Reyesvalenciennes |
[Texto do Dia]→ Para muitos filósofos a comunidade , e não o indivíduo , é o que deveria ser foco de uma análise política e social. Para eles , a identidade pessoal não pode ser pensada de forma independente de nossa relação com outros e das relações que as diferentes sociedades mantêm entre si. Esse é o caso , por exemplo , de Aristóteles , para o qual o Estado tem primazia sobre o indivíduo:
"É claro , portanto , que a cidade tem precedência por natureza sobre o indivíduo. De fato , se cada indivíduo :
É claro , portanto , que a cidade tem precedência por natureza sobre o indivíduo. De fato , se cada indivíduo isoladamente não for autossuficiente , consequentemente em relação à cidade ele é como as outras partes em relação a seu todo , e um homem incapaz de integrar-se numa comunidade , ou que seja autossuficiente a ponto de não ter necessidade de fazê-lo , não é parte de uma cidade , por ser um animal selvagem ou um deus."
-Aristóteles. Política. Brasília: Ed. da UNB , 1985 , p. 15-16.
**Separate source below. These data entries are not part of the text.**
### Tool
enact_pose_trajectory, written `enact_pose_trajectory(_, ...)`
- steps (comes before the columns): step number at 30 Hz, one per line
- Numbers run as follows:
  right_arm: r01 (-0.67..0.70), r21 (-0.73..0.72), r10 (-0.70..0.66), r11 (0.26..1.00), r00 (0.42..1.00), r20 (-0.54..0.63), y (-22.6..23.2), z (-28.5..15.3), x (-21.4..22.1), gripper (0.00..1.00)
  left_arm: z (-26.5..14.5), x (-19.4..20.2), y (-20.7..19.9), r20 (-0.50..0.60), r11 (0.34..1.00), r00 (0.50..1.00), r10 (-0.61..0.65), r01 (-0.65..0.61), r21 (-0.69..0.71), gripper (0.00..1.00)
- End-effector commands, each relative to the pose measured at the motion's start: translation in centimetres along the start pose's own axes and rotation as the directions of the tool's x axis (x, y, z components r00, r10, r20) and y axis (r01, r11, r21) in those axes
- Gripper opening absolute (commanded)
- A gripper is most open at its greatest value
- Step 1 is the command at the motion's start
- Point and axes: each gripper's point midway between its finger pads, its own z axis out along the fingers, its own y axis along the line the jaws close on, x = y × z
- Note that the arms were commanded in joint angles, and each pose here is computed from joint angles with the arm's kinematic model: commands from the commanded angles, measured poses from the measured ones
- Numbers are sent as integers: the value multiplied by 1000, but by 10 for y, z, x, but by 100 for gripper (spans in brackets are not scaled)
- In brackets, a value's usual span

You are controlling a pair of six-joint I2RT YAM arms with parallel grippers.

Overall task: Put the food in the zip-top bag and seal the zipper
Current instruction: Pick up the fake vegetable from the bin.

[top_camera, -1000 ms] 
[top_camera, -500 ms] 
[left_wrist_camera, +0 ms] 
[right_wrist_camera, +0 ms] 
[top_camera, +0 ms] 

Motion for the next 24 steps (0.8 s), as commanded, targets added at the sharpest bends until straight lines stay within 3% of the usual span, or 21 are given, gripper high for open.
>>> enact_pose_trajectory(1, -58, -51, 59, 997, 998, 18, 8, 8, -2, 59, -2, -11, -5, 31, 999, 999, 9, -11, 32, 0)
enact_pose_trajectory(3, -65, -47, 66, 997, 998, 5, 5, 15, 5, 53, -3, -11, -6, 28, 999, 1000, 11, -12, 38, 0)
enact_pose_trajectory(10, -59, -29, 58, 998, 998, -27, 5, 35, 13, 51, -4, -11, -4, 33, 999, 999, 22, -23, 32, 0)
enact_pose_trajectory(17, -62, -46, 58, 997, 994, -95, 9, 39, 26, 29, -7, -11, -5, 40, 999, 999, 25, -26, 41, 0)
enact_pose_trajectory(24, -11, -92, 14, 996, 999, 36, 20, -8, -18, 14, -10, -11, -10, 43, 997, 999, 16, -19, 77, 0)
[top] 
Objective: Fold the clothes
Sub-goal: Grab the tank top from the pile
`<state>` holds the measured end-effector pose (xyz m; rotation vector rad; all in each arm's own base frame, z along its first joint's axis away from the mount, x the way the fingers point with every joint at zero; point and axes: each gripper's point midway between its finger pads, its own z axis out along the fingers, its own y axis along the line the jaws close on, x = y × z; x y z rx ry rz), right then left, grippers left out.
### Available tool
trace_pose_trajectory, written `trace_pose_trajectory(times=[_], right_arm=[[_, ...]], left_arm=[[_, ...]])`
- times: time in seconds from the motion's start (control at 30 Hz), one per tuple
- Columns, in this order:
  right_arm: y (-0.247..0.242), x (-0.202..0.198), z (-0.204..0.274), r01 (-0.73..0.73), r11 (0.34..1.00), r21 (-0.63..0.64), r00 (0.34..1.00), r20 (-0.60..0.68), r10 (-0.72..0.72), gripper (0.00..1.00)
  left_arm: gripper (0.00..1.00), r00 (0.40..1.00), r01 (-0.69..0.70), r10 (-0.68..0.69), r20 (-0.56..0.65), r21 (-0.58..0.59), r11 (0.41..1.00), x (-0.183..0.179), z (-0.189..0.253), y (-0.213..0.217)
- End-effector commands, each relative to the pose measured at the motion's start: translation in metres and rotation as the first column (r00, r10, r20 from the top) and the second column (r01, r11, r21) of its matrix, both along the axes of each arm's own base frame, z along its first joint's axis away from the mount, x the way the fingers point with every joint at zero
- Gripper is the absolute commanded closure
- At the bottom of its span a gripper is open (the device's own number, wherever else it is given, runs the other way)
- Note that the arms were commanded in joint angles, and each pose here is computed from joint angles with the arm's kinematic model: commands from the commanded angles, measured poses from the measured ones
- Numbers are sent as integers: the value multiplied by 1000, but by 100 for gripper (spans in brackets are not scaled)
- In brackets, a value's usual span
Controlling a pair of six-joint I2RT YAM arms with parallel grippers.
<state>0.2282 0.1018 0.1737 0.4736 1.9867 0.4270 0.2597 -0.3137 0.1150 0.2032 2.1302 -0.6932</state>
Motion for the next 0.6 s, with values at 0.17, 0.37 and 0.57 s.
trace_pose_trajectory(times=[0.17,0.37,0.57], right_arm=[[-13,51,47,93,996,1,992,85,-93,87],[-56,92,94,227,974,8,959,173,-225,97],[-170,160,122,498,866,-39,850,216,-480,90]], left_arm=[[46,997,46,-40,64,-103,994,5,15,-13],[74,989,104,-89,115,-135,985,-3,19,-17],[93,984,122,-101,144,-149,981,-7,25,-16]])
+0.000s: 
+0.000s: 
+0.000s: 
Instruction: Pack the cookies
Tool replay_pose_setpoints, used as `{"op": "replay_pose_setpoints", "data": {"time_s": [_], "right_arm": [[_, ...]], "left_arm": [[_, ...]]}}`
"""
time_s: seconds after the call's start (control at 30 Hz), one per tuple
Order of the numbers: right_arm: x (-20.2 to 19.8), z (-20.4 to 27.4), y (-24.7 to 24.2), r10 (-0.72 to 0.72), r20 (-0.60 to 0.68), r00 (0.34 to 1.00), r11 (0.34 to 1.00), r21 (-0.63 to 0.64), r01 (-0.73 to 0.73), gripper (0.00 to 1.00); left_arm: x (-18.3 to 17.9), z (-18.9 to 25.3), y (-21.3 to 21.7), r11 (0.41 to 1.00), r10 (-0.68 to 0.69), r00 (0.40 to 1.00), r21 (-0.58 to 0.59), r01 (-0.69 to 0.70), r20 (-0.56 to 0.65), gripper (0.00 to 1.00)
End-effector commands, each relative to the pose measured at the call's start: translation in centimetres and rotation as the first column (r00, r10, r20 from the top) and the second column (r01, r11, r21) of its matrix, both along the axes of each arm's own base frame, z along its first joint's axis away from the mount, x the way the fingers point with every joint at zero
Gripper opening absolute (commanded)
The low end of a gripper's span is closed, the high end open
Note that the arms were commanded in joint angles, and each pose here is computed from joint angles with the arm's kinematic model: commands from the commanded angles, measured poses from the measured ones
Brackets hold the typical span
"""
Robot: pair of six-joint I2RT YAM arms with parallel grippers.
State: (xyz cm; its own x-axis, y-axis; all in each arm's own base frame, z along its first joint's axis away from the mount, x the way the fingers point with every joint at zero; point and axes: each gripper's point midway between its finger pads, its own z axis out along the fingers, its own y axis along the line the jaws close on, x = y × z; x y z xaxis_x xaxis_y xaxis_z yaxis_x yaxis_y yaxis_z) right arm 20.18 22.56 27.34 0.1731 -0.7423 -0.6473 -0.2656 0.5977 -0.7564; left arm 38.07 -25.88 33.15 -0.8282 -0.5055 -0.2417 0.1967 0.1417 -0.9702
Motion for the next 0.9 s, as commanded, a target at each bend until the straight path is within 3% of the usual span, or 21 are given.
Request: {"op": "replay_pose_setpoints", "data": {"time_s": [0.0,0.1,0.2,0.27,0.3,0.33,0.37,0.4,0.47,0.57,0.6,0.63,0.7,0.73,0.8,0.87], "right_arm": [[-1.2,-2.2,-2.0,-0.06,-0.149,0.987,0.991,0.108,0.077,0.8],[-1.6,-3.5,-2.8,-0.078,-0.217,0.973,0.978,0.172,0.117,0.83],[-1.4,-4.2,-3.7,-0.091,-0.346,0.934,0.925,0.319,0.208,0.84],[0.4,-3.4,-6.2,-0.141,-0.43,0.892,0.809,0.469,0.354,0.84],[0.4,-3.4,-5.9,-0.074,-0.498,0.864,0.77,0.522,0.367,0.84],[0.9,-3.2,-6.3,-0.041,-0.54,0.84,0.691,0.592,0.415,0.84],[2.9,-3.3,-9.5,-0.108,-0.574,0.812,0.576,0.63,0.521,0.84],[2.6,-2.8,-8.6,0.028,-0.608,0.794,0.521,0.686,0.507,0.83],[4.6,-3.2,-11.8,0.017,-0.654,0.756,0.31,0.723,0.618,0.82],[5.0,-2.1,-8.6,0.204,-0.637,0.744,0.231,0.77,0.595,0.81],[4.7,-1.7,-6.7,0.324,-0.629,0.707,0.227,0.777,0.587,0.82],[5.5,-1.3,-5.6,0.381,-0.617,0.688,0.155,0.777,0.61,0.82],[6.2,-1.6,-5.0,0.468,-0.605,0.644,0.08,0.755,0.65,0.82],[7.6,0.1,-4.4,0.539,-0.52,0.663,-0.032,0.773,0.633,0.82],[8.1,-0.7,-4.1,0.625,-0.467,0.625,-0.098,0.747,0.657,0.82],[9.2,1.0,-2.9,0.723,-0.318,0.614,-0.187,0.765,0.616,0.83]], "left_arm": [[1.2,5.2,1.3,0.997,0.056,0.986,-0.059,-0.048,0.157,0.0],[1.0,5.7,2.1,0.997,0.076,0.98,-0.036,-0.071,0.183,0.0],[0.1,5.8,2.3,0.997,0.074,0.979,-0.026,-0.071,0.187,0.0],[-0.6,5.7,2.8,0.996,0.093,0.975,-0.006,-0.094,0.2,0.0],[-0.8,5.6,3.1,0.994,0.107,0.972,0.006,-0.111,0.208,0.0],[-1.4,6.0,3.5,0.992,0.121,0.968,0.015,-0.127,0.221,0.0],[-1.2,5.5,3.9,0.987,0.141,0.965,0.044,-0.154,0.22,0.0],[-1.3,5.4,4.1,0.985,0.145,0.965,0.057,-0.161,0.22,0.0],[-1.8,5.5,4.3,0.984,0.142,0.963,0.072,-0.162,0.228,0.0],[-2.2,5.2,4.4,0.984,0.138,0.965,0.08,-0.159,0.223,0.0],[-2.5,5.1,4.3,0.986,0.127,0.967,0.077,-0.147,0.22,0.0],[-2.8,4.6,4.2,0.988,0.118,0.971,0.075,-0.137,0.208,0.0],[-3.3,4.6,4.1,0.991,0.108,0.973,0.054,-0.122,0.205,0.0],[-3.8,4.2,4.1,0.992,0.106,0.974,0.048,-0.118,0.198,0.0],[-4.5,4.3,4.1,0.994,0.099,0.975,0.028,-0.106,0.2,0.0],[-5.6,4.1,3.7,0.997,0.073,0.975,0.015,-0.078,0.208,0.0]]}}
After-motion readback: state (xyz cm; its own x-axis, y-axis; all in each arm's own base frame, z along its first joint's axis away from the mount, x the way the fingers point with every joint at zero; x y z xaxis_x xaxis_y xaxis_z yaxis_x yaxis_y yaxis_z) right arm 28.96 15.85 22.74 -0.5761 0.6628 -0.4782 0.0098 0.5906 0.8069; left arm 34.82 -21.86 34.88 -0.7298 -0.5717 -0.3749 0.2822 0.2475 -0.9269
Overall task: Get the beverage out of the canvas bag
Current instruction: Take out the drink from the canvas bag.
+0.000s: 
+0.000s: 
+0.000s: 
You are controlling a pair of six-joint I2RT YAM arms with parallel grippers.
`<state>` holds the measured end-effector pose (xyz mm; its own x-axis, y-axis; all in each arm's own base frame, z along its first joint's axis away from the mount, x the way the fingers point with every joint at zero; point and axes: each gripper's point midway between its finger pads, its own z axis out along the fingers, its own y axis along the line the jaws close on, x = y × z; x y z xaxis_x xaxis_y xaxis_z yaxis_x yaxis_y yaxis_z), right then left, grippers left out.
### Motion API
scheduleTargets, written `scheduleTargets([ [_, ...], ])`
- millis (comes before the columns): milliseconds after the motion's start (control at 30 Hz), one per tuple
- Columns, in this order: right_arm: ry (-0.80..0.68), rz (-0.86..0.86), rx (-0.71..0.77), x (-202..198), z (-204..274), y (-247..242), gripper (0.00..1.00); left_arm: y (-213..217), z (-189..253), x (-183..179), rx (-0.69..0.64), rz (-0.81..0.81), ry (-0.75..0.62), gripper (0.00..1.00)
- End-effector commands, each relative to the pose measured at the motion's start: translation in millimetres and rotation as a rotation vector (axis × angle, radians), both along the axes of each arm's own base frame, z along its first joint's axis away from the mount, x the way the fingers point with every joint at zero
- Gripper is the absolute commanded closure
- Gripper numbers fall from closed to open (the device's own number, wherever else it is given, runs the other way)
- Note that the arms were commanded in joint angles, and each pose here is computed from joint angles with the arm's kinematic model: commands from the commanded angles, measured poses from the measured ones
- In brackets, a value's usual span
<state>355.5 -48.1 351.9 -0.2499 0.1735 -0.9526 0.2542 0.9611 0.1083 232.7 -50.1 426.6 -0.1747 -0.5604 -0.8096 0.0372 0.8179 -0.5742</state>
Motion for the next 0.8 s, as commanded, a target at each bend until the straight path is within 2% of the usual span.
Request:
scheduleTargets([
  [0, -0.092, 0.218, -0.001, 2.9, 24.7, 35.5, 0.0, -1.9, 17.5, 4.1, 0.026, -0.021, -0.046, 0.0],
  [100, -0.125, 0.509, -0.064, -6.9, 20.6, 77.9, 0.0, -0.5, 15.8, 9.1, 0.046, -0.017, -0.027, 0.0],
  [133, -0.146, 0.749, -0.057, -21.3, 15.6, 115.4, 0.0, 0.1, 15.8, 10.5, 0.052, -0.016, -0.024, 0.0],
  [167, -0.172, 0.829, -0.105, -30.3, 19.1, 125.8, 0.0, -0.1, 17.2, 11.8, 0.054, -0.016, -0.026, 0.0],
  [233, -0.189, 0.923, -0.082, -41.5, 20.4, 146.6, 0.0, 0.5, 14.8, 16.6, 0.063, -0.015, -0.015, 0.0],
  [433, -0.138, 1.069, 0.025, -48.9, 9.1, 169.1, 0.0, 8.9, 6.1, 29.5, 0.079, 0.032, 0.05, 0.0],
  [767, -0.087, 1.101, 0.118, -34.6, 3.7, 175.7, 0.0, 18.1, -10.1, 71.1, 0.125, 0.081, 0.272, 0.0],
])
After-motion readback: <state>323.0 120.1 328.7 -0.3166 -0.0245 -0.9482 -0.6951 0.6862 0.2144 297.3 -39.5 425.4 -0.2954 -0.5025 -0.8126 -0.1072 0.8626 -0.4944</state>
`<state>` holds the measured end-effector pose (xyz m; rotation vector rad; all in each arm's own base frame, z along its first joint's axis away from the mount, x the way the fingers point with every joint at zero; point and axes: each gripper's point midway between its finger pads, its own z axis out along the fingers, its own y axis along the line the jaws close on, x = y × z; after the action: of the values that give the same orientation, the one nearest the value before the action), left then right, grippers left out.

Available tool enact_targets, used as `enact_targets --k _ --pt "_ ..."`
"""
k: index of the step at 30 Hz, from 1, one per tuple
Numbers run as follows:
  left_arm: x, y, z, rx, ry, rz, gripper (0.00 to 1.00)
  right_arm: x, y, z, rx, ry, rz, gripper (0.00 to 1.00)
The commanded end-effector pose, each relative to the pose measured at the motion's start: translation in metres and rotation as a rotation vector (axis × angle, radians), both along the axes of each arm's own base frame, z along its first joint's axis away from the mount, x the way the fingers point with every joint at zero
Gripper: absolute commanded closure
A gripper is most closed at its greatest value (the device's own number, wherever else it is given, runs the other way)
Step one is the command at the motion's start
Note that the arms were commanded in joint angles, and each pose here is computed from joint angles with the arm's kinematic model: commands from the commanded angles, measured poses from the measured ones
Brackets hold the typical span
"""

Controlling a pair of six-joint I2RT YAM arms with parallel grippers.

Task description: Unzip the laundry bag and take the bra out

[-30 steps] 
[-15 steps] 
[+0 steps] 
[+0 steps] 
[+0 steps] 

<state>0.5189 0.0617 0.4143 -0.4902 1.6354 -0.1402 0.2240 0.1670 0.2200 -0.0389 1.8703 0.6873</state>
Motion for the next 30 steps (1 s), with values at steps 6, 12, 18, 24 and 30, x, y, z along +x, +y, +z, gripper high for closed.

Essa perspectiva política de primazia da sociedade sobre o indivíduo , que poderíamos chamar de uma concepção comunitária , contrasta com as teorias contratualistas em vários pontos. Em primeiro lugar , ela toma o Estado como anterior ao indivíduo . Aristóteles, por exemplo , lança mão de uma analogia com o corpo humano: não há mãos e pés vivos e desprendidos de um corpo , apenas no corpo é que eles têm sua função ; do mesmo modo , os indivíduos só se reconhecem como seres humano quando integrados em um corpo social. Em segundo lugar , para a concepção comunitarista , o Estado não é uma construção artificial , fruto de uma convenção , mas faz parte da natureza humana: Segundo Aristóteles , há , em todos os homens , o impulso para participar dessa comunidade. Em terceiro lugar - e agora nos afastando de Aristóteles em direção a Hegel - , nossa identidade pessoal não pode ser dissociada do Estado e de sua história, de onde deriva nossa identidade social e cultural. Em uma de suas obras , Hegel critica o princípio básico das teorias contratualistas , de que o Estado teria origem no interesse dos indivíduos em garantir sua sobrevivência ou a posse de suas propriedades:
"Quando se confunde o Estado com a sociedade civil , destinando-o à segurança e proteção da propriedade e da liberdade pessoais , o interesse dos indivíduos enquanto tais é o fim supremo para que se reúnem , do que resulta ser facultativo ser membro de um Estado. Ora , é muito diferente a sua relação com o indivíduo . Se o Estado é o espírito objetivo , então só como membro é que o indivíduo tem objetividade , verdade e moralidade. A associação como tal é o verdadeiro conteúdo e o verdadeiro fim , e o destino dos indivíduos está em participarem numa vida coletiva; quaisquer outras satisfações , atividades e modalidades de comportamento têm o seu ponto de partida e o seu resultado neste ato substancial e universal. [...]
-HEGEL , G.H.F. Princípios da Filosofia do direito. São Paulo: Martins Fontes, 1997. p. 217.
Hegel via a História humana como realização da ideia de liberdade por meio do Estado. Ele concorda com a afirmação de que o ser humano é livre por natureza , mas não concorda com uma definição de natureza como um estado anterior ao surgimento do ESTADO. Nos diz Hegel:
Essa hipótese não é apresentada como um fato histórico ; seria na verdade difícil qualquer condição desse tipo em qualquer lugar , no presente ou no passado , caso se fizesse a sério uma tentativa. [...] A hipótese do nobre selvagem é uma daquelas imagens nebulosas que a teoria produz , uma ideia que necessariamente deriva desta teoria , à qual ela atribui uma existência real , sem uma justificação histórica suficiente.
-Hegel , Georg Wilhem Friedrich. A Razão na História: uma introdução geral à Filosofia da História . São Paulo , Centauro , 2001. p. 92.
Para Hegel , a liberdade não se limita a uma atitude de não interferência na vida alheia. As pessoas são livres na medida em que elas podem ultrapassar a si mesmas: quanto mais habilidade uma pessoa tem , mais livre ela é. Mas como , segundo Hegel , só como cidadãos de um Estado é que os indivíduos podem desenvolver ao máximo suas potencialidades , só no Estado é que eles podem realmente ser livres.